I've tried Boot Repair without success.
I would like to try to just reinstall Ubuntu 14.04 but when I get to "Something Else" and my partitions I get "No root file system is identified"
I have several choices the most obvious is /dev/mapper/ubuntu-vg-root type ext4 995220 MB
The other 2 likely choices are /dev/sda1 efi 536 MB or dev/sda2 ext2
Any thoughts on which one may have been the original Root / ?

Thanks
Tim

TheFu
November 11th, 2014, 12:54 AM
You used LVM on the prior install. That mapped device above is the root volume group. If you don't want the data, I'd remove all partitions and start over. Otherwise the steps forward completely depend on how good your backup are.

tpedersen6
November 11th, 2014, 01:28 AM
So do I want to reinstall and choose the partition labelled ubuntu-vg-root as the root partition for the reinstall?

TheFu
November 11th, 2014, 02:00 AM
So do I want to reinstall and choose the partition labelled ubuntu-vg-root as the root partition for the reinstall?

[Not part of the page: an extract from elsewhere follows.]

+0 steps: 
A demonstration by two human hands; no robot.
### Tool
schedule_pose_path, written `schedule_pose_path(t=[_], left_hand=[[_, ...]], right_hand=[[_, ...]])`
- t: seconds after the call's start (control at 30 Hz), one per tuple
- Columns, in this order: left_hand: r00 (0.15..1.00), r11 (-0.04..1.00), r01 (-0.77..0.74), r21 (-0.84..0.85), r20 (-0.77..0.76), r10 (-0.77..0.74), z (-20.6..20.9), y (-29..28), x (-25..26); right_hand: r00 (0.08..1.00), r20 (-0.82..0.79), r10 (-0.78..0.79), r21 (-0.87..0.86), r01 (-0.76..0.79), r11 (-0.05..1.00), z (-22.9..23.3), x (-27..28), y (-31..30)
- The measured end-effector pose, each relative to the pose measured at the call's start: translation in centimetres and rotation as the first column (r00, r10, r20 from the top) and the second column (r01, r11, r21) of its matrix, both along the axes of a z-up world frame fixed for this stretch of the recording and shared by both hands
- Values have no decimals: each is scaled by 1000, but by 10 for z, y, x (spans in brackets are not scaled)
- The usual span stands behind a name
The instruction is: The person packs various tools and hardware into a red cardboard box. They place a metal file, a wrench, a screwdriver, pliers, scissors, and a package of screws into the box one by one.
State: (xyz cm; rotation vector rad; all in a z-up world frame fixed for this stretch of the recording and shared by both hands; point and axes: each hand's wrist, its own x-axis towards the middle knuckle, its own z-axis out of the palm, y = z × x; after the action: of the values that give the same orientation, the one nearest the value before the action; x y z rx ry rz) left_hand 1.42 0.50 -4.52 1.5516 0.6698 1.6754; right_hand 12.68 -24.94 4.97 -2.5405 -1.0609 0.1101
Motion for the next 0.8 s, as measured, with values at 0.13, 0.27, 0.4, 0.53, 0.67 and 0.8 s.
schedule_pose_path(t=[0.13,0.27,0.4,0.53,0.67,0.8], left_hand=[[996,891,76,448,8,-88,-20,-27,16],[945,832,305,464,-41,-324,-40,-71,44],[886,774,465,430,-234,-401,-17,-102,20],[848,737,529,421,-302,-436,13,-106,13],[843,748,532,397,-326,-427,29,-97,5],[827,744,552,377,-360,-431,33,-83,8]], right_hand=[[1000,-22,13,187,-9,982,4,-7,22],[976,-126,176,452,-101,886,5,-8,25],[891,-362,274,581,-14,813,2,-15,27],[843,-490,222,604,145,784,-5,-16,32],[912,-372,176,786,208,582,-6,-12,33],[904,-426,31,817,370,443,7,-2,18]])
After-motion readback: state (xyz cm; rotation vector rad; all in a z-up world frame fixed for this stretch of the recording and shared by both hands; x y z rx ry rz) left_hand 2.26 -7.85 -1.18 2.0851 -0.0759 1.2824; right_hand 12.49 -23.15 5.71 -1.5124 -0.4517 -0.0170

Do you want the old data or not? If not, I'd wipe all partitions and start fresh. If you don't know how to use LVM, don't use it this time. Stay with simple partitioning.

tpedersen6
November 11th, 2014, 04:29 AM
I would like to keep the old data. How should I proceed?

TheFu
November 11th, 2014, 10:54 AM
I would like to keep the old data. How should I proceed?

Do you have a backup?

tpedersen6
November 11th, 2014, 12:26 PM
I do have most of my data backed up but again if I can just do a reinstall to preserve the current configuration that's my first choice. I know that I can wipe it all and start over. Do you have a suggestion on how to do that? I thought I could just redefine which partition was my root during the reinstall and I would be all set. Maybe not but how should I proceed?
Tim

tpedersen6
November 11th, 2014, 12:33 PM
If it can't be done or is ridiculously difficult just say so and I'll give up on saving my current configuration and I'll reformat the entire drive. Please post how to either recover or reformat.
Tim

TheFu
November 11th, 2014, 01:11 PM
I do have most of my data backed up but again if I can just do a reinstall to preserve the current configuration that's my first choice. I know that I can wipe it all and start over. Do you have a suggestion on how to do that? I thought I could just redefine which partition was my root during the reinstall and I would be all set. Maybe not but how should I proceed?
Tim

My skills do not cover your needs. Sorry. It may be a trivial thing to do what you need, I just can't say that nor can I provide steps. If I had to do it, I'd have to google greatly and would RTFM a bunch before trying any command I didn't understand. What I'd try to do:
* boot a live CD
* mount the existing volume
* backup all data and settings
* start over from scratch, not using LVM this time.
I doubt these are 1 command for each step. With a 100% backup, I'd be willing to try things that might fail too.

I have daily backups of all data and system configurations, so the situation you are in doesn't happen here.
http://blog.jdpfu.com/2013/12/11/how-to-migrate-debian-ubuntu-systems-and-data-overview explains. However, LVM puts a wrinkle into everything for many of those methods. I use LVM on physical hardware, but those are minimal configurations here. Most of the systems run inside virtual machines which adds complexity, but also increases flexibility about 10x.

Wish I knew more to help. Sorry.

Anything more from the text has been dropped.